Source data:
· · · ·

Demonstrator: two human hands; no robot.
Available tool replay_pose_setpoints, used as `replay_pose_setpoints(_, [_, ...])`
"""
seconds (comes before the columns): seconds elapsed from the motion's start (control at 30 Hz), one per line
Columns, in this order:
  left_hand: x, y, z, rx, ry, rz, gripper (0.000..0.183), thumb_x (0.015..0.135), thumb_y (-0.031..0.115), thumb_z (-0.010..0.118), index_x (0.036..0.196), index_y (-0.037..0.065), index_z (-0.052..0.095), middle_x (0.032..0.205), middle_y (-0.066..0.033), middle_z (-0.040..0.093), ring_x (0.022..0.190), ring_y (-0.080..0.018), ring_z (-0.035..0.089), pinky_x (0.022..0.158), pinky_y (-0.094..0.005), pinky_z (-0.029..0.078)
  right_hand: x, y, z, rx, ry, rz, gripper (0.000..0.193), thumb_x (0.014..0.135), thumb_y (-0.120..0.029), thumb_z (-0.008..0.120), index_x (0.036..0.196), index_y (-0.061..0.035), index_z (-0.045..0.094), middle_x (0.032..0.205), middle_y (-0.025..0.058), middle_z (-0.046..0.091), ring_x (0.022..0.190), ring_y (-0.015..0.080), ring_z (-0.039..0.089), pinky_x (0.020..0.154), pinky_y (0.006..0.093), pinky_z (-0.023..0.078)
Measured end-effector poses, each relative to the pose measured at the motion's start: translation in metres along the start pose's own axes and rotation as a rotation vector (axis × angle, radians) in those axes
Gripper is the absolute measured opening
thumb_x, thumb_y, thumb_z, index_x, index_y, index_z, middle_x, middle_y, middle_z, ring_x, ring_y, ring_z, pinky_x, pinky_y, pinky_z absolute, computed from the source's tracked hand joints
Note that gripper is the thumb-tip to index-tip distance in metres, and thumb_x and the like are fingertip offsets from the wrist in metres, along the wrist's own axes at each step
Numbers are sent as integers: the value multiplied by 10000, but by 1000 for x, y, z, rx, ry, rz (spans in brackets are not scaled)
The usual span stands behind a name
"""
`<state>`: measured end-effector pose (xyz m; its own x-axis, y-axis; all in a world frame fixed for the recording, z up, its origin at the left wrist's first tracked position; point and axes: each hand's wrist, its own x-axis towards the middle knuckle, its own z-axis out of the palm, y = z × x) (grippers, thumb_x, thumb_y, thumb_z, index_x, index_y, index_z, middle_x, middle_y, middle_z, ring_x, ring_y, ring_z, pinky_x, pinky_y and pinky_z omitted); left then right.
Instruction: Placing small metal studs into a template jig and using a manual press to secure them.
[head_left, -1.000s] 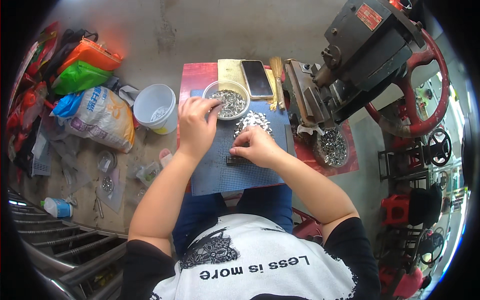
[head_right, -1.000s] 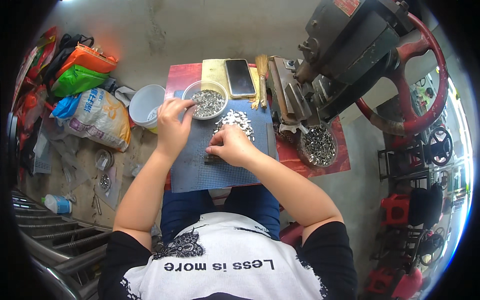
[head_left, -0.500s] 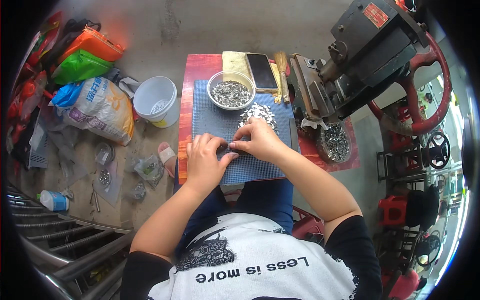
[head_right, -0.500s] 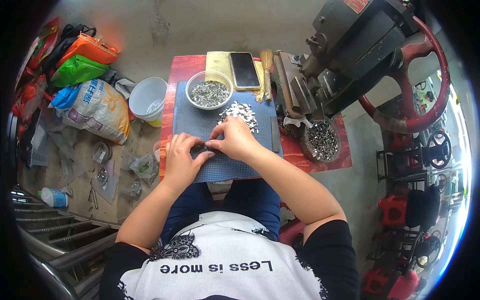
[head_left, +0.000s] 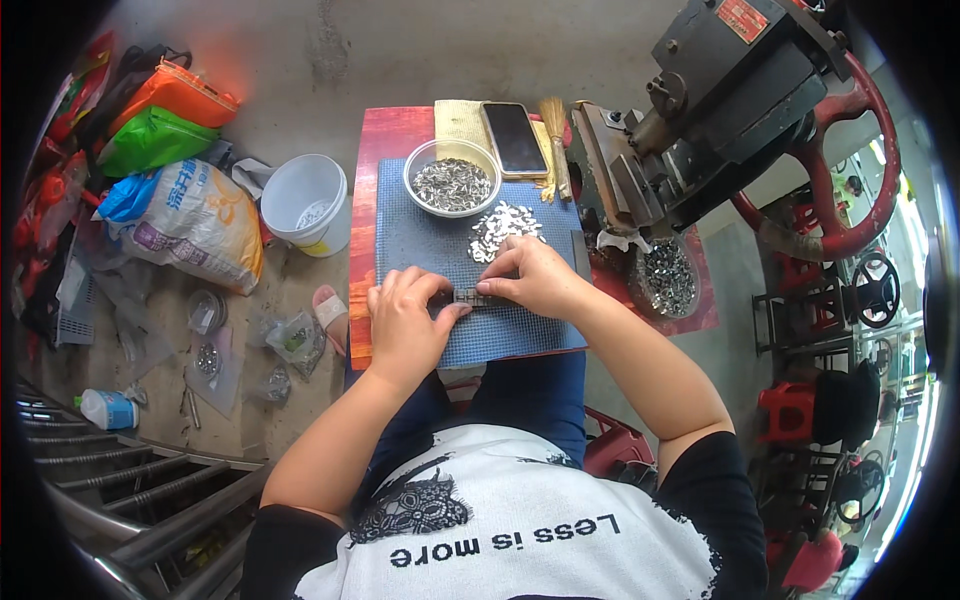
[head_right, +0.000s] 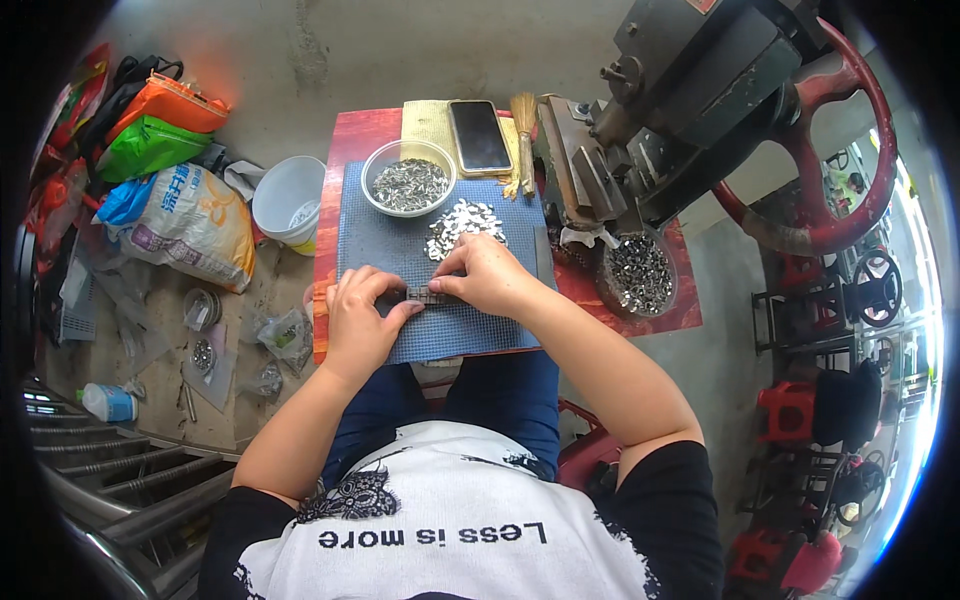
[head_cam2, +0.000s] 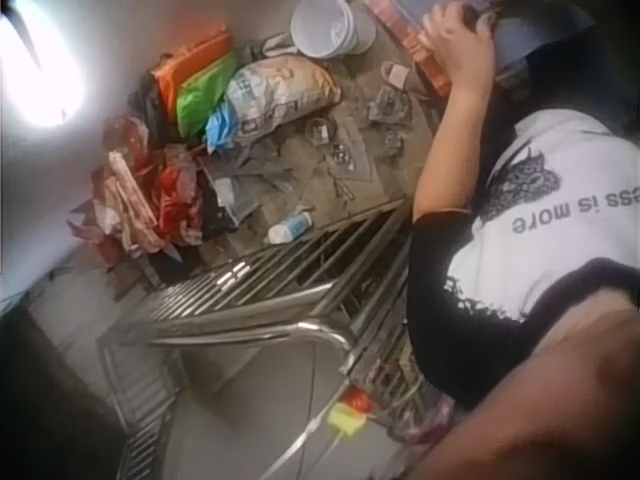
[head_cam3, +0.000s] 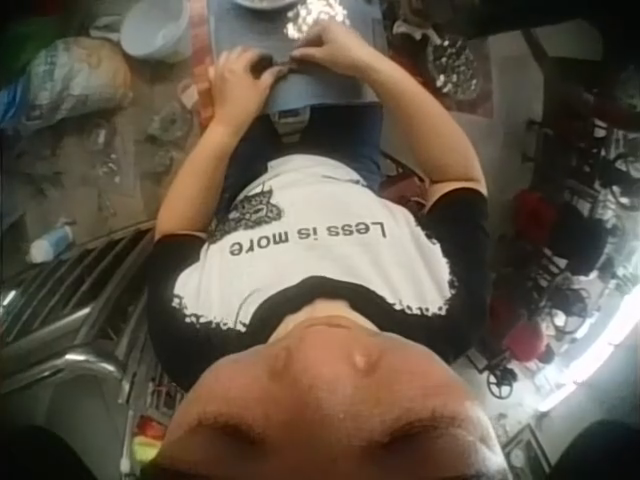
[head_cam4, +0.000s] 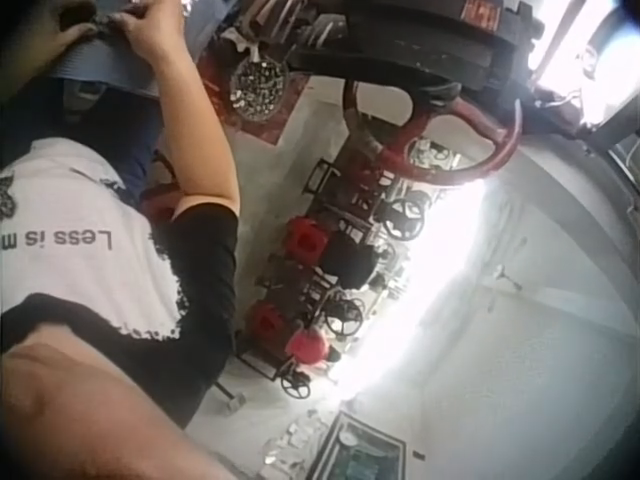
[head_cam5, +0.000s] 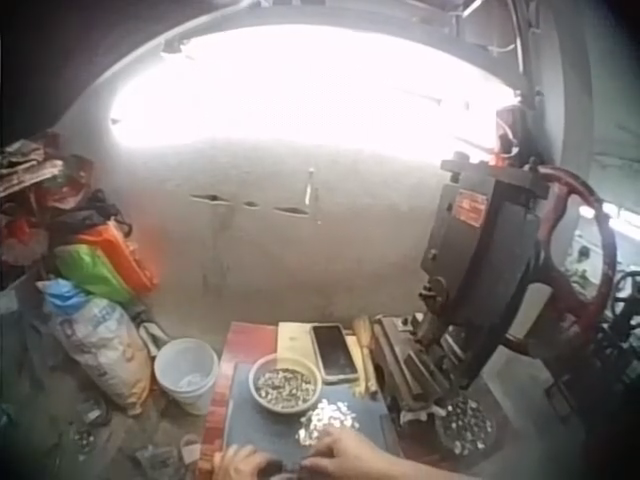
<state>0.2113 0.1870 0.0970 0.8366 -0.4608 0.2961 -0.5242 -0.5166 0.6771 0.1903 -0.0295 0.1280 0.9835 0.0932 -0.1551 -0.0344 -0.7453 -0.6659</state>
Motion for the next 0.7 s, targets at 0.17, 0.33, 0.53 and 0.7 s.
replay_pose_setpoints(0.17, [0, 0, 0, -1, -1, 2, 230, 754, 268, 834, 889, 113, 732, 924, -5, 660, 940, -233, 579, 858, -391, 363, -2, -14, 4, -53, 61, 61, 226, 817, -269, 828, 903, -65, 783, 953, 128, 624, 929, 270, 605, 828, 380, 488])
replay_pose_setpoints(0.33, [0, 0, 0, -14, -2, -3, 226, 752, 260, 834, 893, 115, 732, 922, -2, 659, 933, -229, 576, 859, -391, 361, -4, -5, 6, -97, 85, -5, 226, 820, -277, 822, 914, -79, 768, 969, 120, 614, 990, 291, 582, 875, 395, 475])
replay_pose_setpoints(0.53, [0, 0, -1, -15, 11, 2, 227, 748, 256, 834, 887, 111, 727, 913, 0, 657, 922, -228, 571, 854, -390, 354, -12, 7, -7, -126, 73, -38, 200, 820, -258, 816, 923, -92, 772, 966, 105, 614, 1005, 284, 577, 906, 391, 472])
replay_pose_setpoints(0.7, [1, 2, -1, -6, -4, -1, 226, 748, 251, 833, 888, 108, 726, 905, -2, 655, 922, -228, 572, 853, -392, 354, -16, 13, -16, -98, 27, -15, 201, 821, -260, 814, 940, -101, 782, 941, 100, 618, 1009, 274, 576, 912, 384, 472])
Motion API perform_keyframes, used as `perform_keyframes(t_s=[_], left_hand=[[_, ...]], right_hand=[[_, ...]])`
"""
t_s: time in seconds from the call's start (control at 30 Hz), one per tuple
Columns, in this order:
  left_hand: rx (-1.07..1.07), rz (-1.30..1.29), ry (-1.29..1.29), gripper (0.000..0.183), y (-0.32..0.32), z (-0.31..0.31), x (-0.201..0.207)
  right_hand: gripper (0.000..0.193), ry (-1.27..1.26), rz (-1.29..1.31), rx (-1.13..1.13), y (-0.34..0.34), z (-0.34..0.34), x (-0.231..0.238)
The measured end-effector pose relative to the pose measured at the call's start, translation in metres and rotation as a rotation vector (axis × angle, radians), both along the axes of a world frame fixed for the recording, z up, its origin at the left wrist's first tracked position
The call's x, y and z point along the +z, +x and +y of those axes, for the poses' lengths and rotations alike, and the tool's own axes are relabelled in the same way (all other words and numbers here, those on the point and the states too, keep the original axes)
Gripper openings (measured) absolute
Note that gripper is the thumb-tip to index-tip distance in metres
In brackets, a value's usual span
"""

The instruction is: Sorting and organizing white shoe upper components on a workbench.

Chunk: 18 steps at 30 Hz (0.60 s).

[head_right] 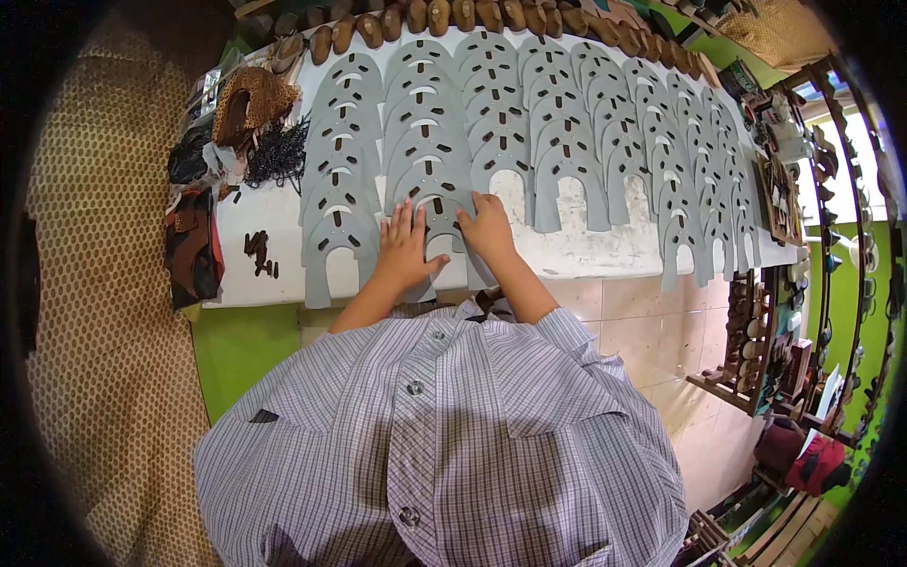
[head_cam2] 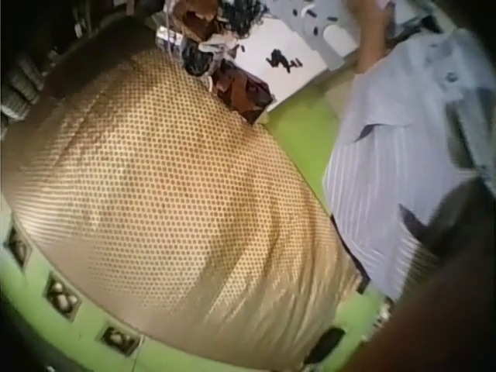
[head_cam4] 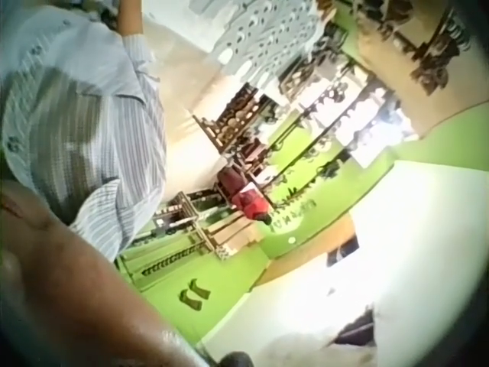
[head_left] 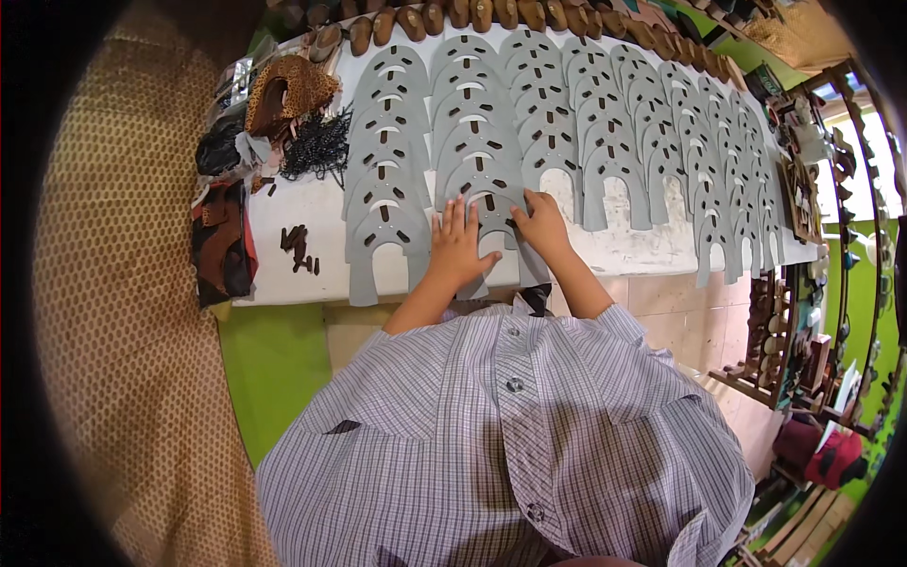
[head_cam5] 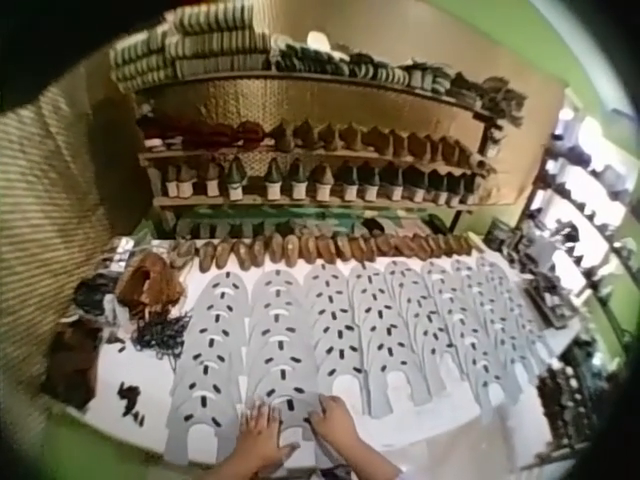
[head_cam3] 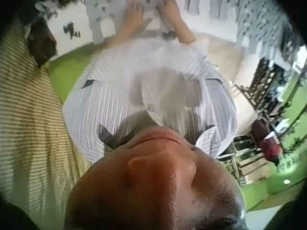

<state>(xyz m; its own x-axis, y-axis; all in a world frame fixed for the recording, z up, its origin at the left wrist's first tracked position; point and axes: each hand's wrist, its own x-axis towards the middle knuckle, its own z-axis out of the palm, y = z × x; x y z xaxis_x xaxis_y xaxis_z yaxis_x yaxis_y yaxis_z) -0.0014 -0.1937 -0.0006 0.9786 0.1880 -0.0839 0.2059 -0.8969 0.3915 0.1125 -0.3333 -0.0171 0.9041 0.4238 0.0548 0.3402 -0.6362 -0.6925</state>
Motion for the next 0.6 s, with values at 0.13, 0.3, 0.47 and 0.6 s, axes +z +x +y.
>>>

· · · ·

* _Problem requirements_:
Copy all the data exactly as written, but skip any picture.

* _Exercise result_:
Demonstrator: two human hands; no robot.
Available tool replay_pose_setpoints, used as `replay_pose_setpoints(_, [_, ...])`
"""
seconds (comes before the columns): seconds elapsed from the motion's start (control at 30 Hz), one per line
Columns, in this order:
  left_hand: x, y, z, rx, ry, rz, gripper (0.000..0.183), thumb_x (0.015..0.135), thumb_y (-0.031..0.115), thumb_z (-0.010..0.118), index_x (0.036..0.196), index_y (-0.037..0.065), index_z (-0.052..0.095), middle_x (0.032..0.205), middle_y (-0.066..0.033), middle_z (-0.040..0.093), ring_x (0.022..0.190), ring_y (-0.080..0.018), ring_z (-0.035..0.089), pinky_x (0.022..0.158), pinky_y (-0.094..0.005), pinky_z (-0.029..0.078)
  right_hand: x, y, z, rx, ry, rz, gripper (0.000..0.193), thumb_x (0.014..0.135), thumb_y (-0.120..0.029), thumb_z (-0.008..0.120), index_x (0.036..0.196), index_y (-0.061..0.035), index_z (-0.045..0.094), middle_x (0.032..0.205), middle_y (-0.025..0.058), middle_z (-0.046..0.091), ring_x (0.022..0.190), ring_y (-0.015..0.080), ring_z (-0.039..0.089), pinky_x (0.020..0.154), pinky_y (0.006..0.093), pinky_z (-0.023..0.078)
Measured end-effector poses, each relative to the pose measured at the motion's start: translation in metres along the start pose's own axes and rotation as a rotation vector (axis × angle, radians) in those axes
Gripper is the absolute measured opening
thumb_x, thumb_y, thumb_z, index_x, index_y, index_z, middle_x, middle_y, middle_z, ring_x, ring_y, ring_z, pinky_x, pinky_y, pinky_z absolute, computed from the source's tracked hand joints
Note that gripper is the thumb-tip to index-tip distance in metres, and thumb_x and the like are fingertip offsets from the wrist in metres, along the wrist's own axes at each step
Numbers are sent as integers: the value multiplied by 10000, but by 1000 for x, y, z, rx, ry, rz (spans in brackets are not scaled)
The usual span stands behind a name
"""
`<state>`: measured end-effector pose (xyz m; its own x-axis, y-axis; all in a world frame fixed for the recording, z up, its origin at the left wrist's first tracked position; point and axes: each hand's wrist, its own x-axis towards the middle knuckle, its own z-axis out of the palm, y = z × x) (grippers, thumb_x, thumb_y, thumb_z, index_x, index_y, index_z, middle_x, middle_y, middle_z, ring_x, ring_y, ring_z, pinky_x, pinky_y and pinky_z omitted); left then right.
Instruction: Placing small metal studs into a template jig and using a manual press to secure them.
[head_left, -1.000s] 
[head_right, -1.000s] 
[head_left, -0.500s] 
[head_right, -0.500s] 
[head_left, +0.000s] 
[head_right, +0.000s] 
[head_cam2, +0.000s] 
[head_cam3, +0.000s] 
[head_cam4, +0.000s] 
[head_cam5, +0.000s] 
<state>0.2113 0.1870 0.0970 0.8366 -0.4608 0.2961 -0.5242 -0.5166 0.6771 0.1903 -0.0295 0.1280 0.9835 0.0932 -0.1551 -0.0344 -0.7453 -0.6659</state>
Motion for the next 0.7 s, targets at 0.17, 0.33, 0.53 and 0.7 s.
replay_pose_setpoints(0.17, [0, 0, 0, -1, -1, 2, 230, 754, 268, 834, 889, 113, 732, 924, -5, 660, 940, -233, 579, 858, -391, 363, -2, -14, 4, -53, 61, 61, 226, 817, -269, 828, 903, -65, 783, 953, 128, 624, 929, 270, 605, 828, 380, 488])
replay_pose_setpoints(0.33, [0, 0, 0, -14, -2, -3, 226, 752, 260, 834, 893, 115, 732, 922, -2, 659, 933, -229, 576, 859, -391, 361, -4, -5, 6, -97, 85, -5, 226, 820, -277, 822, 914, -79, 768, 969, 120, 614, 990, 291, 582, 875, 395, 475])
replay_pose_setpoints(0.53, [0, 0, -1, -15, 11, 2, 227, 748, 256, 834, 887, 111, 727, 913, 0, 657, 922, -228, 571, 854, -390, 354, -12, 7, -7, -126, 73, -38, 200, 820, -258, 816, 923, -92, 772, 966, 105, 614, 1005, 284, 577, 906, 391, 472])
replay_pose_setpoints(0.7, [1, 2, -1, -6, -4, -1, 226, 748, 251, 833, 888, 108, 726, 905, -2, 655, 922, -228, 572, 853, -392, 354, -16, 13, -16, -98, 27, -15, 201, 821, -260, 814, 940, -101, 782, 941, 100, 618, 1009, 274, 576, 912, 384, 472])
Motion API perform_keyframes, used as `perform_keyframes(t_s=[_], left_hand=[[_, ...]], right_hand=[[_, ...]])`
"""
t_s: time in seconds from the call's start (control at 30 Hz), one per tuple
Columns, in this order:
  left_hand: rx (-1.07..1.07), rz (-1.30..1.29), ry (-1.29..1.29), gripper (0.000..0.183), y (-0.32..0.32), z (-0.31..0.31), x (-0.201..0.207)
  right_hand: gripper (0.000..0.193), ry (-1.27..1.26), rz (-1.29..1.31), rx (-1.13..1.13), y (-0.34..0.34), z (-0.34..0.34), x (-0.231..0.238)
The measured end-effector pose relative to the pose measured at the call's start, translation in metres and rotation as a rotation vector (axis × angle, radians), both along the axes of a world frame fixed for the recording, z up, its origin at the left wrist's first tracked position
The call's x, y and z point along the +z, +x and +y of those axes, for the poses' lengths and rotations alike, and the tool's own axes are relabelled in the same way (all other words and numbers here, those on the point and the states too, keep the original axes)
Gripper openings (measured) absolute
Note that gripper is the thumb-tip to index-tip distance in metres
In brackets, a value's usual span
"""

The instruction is: Sorting and organizing white shoe upper components on a workbench.

Chunk: 18 steps at 30 Hz (0.60 s).

[head_right] 
[head_cam2] 
[head_cam4] 
[head_left] 
[head_cam5] 
[head_cam3] 

<state>(xyz m; its own x-axis, y-axis; all in a world frame fixed for the recording, z up, its origin at the left wrist's first tracked position; point and axes: each hand's wrist, its own x-axis towards the middle knuckle, its own z-axis out of the palm, y = z × x; x y z xaxis_x xaxis_y xaxis_z yaxis_x yaxis_y yaxis_z) -0.0014 -0.1937 -0.0006 0.9786 0.1880 -0.0839 0.2059 -0.8969 0.3915 0.1125 -0.3333 -0.0171 0.9041 0.4238 0.0548 0.3402 -0.6362 -0.6925</state>
Motion for the next 0.6 s, with values at 0.13, 0.3, 0.47 and 0.6 s, axes +z +x +y.
>>>

This output is complete as it stands.